TASK DIRECTIONS → How many of the lines below contain "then"? Answer with that number alone.

SUPPLIED MATERIAL →
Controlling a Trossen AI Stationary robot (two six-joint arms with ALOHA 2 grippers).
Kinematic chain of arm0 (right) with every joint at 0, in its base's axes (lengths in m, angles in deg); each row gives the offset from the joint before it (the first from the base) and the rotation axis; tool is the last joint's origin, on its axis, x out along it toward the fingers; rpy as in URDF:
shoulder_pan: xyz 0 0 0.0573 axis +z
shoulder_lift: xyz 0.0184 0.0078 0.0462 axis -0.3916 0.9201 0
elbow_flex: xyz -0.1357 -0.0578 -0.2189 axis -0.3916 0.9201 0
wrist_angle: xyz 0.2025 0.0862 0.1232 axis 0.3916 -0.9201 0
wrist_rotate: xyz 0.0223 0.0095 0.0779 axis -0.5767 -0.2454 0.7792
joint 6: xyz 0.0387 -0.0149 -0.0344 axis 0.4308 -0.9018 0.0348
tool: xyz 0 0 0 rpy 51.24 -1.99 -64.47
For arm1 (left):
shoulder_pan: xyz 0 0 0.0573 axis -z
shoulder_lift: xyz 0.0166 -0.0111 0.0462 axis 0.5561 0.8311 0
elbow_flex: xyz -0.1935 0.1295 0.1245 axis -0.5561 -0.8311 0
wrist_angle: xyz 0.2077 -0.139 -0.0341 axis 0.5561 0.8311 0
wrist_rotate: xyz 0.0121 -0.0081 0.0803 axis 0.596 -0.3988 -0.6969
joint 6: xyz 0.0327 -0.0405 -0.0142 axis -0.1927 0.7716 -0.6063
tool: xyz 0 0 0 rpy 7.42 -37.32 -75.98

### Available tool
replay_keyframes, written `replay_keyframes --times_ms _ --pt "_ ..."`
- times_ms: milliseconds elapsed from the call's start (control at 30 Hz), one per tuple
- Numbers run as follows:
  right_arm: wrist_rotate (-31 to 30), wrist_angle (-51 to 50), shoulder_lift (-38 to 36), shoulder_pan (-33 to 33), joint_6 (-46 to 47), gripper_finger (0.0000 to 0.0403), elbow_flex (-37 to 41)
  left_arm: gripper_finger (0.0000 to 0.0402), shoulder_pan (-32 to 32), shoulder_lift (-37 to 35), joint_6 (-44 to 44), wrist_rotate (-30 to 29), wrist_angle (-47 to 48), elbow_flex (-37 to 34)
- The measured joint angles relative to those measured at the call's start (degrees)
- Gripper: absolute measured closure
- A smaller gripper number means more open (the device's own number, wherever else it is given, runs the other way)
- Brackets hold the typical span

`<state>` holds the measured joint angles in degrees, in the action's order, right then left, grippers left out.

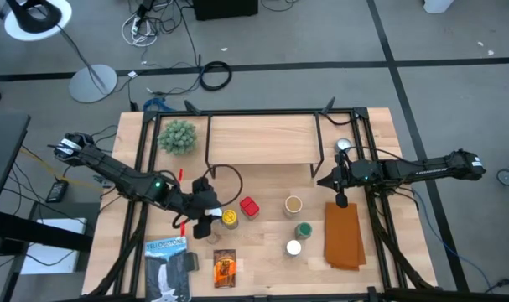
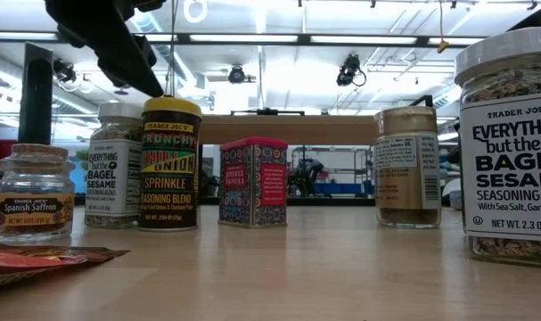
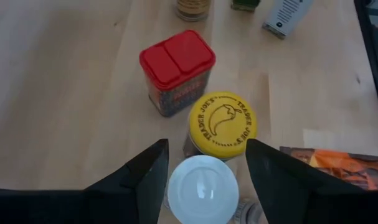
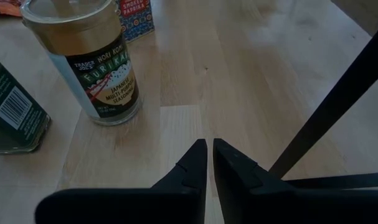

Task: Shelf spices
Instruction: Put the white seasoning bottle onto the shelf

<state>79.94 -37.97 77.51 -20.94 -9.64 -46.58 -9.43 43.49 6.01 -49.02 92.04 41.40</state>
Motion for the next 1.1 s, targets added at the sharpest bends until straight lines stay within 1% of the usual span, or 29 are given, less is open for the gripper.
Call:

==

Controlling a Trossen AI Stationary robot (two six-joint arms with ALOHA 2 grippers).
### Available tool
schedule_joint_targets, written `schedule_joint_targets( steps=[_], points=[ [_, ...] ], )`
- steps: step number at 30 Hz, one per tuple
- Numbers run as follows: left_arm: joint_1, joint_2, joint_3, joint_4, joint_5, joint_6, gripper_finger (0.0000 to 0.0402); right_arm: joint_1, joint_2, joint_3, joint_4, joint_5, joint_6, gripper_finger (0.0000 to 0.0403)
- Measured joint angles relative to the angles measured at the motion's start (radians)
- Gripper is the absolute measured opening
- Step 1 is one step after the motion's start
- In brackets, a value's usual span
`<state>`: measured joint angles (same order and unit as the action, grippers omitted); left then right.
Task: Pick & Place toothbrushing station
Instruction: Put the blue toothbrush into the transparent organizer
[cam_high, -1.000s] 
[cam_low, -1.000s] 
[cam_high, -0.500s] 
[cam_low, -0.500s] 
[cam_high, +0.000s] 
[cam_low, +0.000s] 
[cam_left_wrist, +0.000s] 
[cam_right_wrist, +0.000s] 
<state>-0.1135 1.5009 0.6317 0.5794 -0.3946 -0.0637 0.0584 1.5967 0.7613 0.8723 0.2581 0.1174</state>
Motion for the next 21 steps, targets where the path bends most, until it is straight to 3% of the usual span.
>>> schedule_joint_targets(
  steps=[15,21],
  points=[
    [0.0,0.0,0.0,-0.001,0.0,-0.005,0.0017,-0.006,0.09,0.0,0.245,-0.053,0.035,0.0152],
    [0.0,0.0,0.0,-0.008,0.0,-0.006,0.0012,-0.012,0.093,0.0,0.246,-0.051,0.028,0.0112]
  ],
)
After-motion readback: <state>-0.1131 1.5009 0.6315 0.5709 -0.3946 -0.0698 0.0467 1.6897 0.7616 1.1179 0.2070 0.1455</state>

ANSWER AREA → 2